Determination of DNA guanine sites forming photo-adducts with Ru(II)-labeled oligonucleotides; DNA polymerase inhibition by the resulting photo-crosslinking.

The influence of the distance between the anchoring site of the tethered [Ru(TAP)2dip]2+ complex (TAP=1,4,5,8-tetraazaphenanthrene; dip=4,7-diphenyl-1,10-phenanthroline) on a probe sequence and the guanines of the complementary target strand was studied by (1) the luminescence quenching of the complex (by electron transfer) and (2) the oligodeoxyribonucleotide adduct (ODN adduct) formation which results in photo-crosslinking of the two strands. Moving the guanine moieties away from the complex induces an important decrease of the efficiency of both processes, but clearly affects the ODN adduct formation more specifically than the quenching process. From these results, we determined the positions of the guanine bases in the duplex ODN that are able to form a photo-adduct with the tethered complex.
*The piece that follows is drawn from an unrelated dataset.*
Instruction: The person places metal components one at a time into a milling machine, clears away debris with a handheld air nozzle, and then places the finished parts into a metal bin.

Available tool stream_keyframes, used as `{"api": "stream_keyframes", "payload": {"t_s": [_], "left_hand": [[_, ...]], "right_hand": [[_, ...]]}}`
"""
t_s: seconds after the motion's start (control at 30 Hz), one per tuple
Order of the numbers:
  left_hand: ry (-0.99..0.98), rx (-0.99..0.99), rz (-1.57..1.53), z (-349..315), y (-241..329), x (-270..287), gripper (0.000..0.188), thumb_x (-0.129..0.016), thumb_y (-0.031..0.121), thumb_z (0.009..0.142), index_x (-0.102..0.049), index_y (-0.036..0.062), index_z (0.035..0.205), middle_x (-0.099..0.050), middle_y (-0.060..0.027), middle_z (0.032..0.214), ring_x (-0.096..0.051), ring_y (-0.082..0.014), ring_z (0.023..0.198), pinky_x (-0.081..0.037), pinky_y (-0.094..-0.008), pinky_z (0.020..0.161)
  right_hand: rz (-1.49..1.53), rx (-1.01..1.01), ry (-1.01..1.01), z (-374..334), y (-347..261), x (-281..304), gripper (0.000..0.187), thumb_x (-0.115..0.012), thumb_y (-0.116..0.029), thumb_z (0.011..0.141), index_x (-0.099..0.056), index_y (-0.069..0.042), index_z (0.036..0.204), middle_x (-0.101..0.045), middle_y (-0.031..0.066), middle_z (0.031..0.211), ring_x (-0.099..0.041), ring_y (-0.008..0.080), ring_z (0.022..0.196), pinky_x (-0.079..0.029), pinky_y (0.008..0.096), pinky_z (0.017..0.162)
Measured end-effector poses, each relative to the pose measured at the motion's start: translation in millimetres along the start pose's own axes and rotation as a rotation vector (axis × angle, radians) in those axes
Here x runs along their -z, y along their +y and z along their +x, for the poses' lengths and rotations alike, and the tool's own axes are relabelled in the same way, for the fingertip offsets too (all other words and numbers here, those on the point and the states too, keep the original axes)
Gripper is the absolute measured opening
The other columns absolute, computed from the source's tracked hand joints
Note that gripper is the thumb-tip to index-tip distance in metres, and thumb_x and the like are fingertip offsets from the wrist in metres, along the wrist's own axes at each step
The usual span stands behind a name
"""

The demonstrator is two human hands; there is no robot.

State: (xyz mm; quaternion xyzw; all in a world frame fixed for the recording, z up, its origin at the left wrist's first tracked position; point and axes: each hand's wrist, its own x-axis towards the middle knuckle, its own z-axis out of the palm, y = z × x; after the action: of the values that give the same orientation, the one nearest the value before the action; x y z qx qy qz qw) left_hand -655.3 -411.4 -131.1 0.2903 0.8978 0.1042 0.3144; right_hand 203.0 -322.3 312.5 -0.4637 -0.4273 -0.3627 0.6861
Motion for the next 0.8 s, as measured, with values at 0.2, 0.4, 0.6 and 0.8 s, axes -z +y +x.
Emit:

We also examined the possible competition between a long-range hole migration in the duplex ODN and the formation of a photo-adduct by using a sequence labeled with the complex at the 5′-phosphate end. Such a hole migration appears to be inefficient as compared to the ODN adduct formation. Finally, we studied the influence of the photo-crosslinking on the function of two different DNA polymerases. A 17-mer Ru(II)-labeled ODN was hybridized to its complementary sequence located on the 5′-side of a 40-mer matrix. After illumination, the elongation of a 13-mer DNA primer hybridized to the 3′-extremity of the same matrix was stopped at a position corresponding to the formation of the ODN adduct.

Mesoscale DNA Structural Changes on Binding and Photoreaction with Ru[(TAP)2PHEHAT]2+

We used scanning force microscopy (SFM) to study the binding and excited state reactions of the intercalating photoreagent Ru[(TAP)(2)PHEHAT](2+) (TAP = 1,4,5,8-tetraazaphenanthrene; PHEHAT = 1,10-phenanthrolino[5,6-b]1,4,5,8,9,12-hexaazatriphenylene) with DNA. In the ground state, this ruthenium complex combines a strong intercalative binding mode via the PHEHAT ligand, with TAP-mediated hydrogen bonding capabilities. After visible irradiation, SFM imaging of the photoproducts revealed both the structural implications of photocleavages and photoadduct formation. It is found that the rate of photocleaving is strongly increased when the complex can interact with DNA via hydrogen bonding. We demonstrated that the photoadduct increases DNA rigidity, and that the photo-biadduct can crosslink two separate DNA segments in supercoiled DNA. These mechanical and topological effects might have important implications in future therapeutic applications of this type of compounds.